• 74
    bir ara çok övülen ama bence son derece amatör işler yapan ekip. tam anlamıyla galatasaray spor kulübü'nün yapısal sorunlarının özeti. muhtemelen kendileri de kulübün yapısı gereği böyle yetersizler, çok suç da bulamıyorum yani.

    belki de tanınan imkan bu kadar ki muhtemelen öyle. sonuçta bu bir galatasaray gerçeği.

    resmen tüm hesaplar devlet kurumu sosyal medya hesabı gibi yönetiliyor.

    "günaydın gaassaray ailesi"
    "gaassarayımızın bugünkü idmanından görüntüler...... (sonuna 85 nokta)"
    "yeni sezon kampımız antalya'da yapılacaktır, duyurulur. lütfen akredite olan basın mensupları bu bildiriyi okusun. ayıca 06ggg9999 plakalı araç, lütfen nizamiyeden ehliyetinizi alın"*

    yahu çok mu zor kardeşim "en az sami yen kadar sıcak #antalya" yazmak veya ali sami yen'de şampiyonluk kutlamalarında stadın içinin alev alev olduğu bir görselle antalya sıcağını gösteren bir termometreyi karşılaştırıp "alışığız #cehennem" falan yazmak?

    nükleer izotop falan mı üretiliyor o kampa giden uçakta, ne bu ciddiyet?

    ayraç ve üç nokta kullanımı var ki aman aman. ayraç mı kaldı yahu, ne kadar çirkin görünüyor. emoji kullanımı yine yetersiz, hiç hoş görünmüyor.

    şampiyon olduğumuz zamanki arabesk paylaşımları hatırlıyorum da bu kadar mı vasat olunur yahu. maç önü ve sonrası analizler zaten yavan. gif ve video kullanımı çok yetersiz.

    hele hele açıklamaların yayımlanması tam fecaat. geçen mustafa cengiz'in koca bir fotosunu koymuşlar, gördüğüm anda irkildim. kim seçiyor abi bu fotoğrafları? şöyle klas bir fotoğraf niye seçilmiyor, arkada ali sami yen'in şapkalı pozu falan çok mu zor? adamın imajına da yazık. niye bu kadar sık başkanın fotoğrafını görüyoruz ayrıca?

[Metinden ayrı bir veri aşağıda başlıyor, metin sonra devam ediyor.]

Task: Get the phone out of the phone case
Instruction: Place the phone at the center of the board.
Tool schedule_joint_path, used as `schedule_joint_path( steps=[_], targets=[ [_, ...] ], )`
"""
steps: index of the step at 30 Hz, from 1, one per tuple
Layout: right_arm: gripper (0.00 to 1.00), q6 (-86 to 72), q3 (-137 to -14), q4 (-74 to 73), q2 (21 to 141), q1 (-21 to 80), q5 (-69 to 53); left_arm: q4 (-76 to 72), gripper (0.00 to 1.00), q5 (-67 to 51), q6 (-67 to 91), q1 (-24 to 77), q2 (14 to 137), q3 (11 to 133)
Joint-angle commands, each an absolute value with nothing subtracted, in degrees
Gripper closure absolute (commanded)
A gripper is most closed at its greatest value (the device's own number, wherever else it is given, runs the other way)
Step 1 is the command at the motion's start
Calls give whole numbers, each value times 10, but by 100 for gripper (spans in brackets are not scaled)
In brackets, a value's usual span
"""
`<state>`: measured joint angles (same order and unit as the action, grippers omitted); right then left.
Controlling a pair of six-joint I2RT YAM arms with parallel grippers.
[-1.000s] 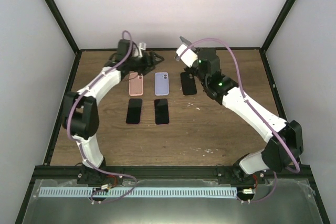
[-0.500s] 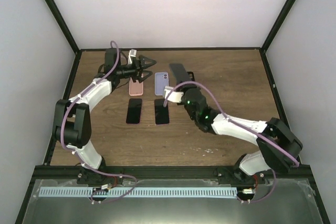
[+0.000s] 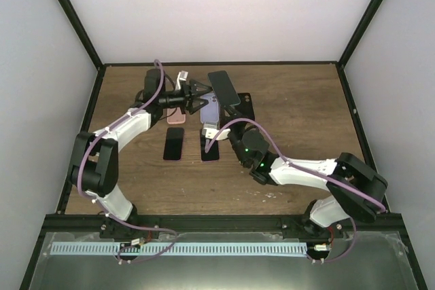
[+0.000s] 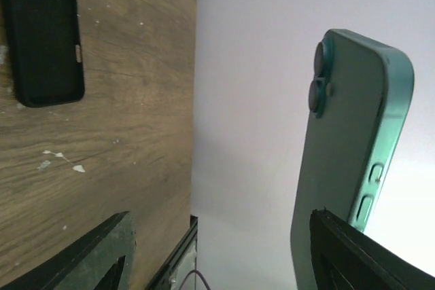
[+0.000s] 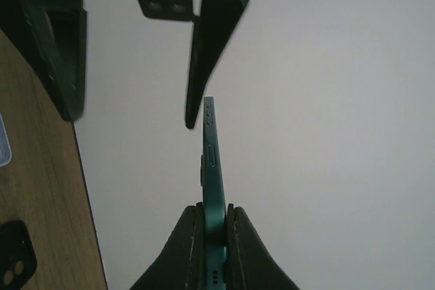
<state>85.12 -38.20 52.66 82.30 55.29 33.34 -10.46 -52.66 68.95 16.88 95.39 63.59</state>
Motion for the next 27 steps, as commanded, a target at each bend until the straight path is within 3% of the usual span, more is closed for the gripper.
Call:
schedule_joint_path(
  steps=[1,16,27],
  targets=[
    [99,880,-386,604,831,567,348,-168,30,-535,722,178,930,630],
    [99,872,-404,586,849,566,361,-244,36,-525,773,165,905,592],
    [99,889,-412,605,862,567,358,-262,51,-533,797,200,938,615]
  ],
)
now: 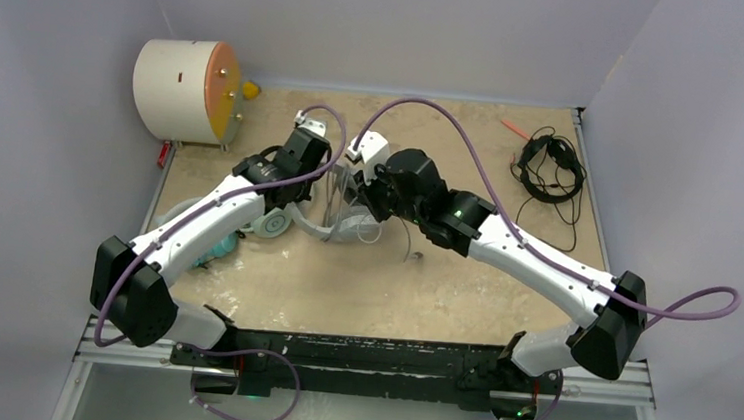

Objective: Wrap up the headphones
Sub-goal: Wrap the headphones cable around the headphones.

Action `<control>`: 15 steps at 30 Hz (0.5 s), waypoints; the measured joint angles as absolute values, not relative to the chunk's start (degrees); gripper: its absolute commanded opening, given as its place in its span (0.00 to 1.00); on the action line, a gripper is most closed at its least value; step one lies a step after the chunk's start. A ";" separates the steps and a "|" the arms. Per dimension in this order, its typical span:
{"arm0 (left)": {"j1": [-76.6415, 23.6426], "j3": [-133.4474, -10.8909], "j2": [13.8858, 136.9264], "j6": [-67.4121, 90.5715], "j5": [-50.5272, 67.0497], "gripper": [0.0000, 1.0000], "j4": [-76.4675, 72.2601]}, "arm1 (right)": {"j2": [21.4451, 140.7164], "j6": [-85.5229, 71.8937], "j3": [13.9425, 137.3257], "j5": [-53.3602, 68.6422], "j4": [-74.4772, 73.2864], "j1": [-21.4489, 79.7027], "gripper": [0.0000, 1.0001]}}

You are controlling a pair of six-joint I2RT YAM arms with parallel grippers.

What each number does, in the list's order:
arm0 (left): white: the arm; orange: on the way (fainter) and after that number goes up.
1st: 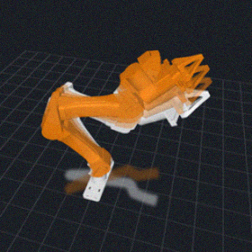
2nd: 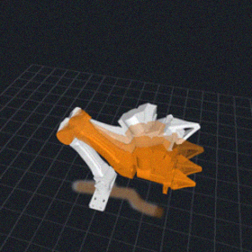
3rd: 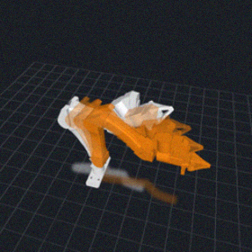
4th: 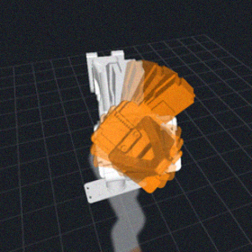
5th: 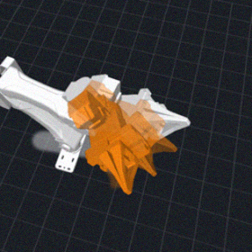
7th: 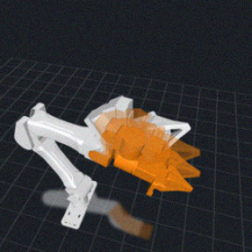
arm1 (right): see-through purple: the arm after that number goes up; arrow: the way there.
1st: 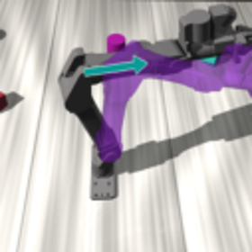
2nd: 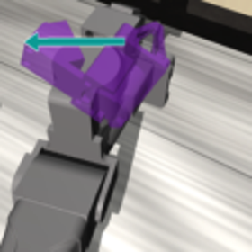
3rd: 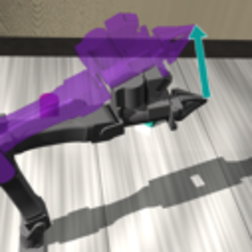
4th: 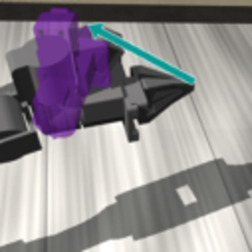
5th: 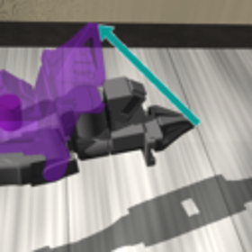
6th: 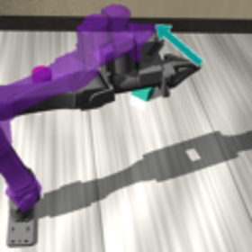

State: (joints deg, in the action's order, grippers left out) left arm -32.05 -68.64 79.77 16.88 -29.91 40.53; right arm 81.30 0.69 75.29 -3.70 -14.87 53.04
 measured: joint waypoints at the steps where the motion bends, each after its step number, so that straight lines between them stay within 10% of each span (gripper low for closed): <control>1: -32.36 -68.66 79.77 16.82 -27.99 0.00 40.77 | 81.38 1.61 75.07 -5.56 -14.66 53.19 0.15; 15: -35.07 -70.61 79.81 13.32 -8.69 0.00 50.09 | 81.32 8.62 68.75 -18.04 -6.94 49.58 0.15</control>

    yeni yıl mesajı yayınlanıyor mesela geçenlerde, mustafa cengiz'in de mesajını 2 parçaya bölüp instagram'a koymuşlar. masa başında oturuyor böyle. o sitenin kullanım amacına o kadar ters ki. sanki devlet başkanı halkına sesleniyor, böyle bir ciddiyet falan. ilgi çekici hiçbir şey yok. oyunculara her sene aynı şeyi yaptırıyorlar zaten: "yeni yılnızss kutluğ ossun" diye türkçe bir şeyler söyletiyorlar mikrofonu verip ellerine. bu mudur yani?

    anketler, eğlenceli quiz'ler, yarışmalar, diğer hesaplara takılmalar, maç sonunda canlı ropörtajların yayınlanması anlık olarak, maç içinden pozisyonların anbean paylaşımı vs zaten hak getire.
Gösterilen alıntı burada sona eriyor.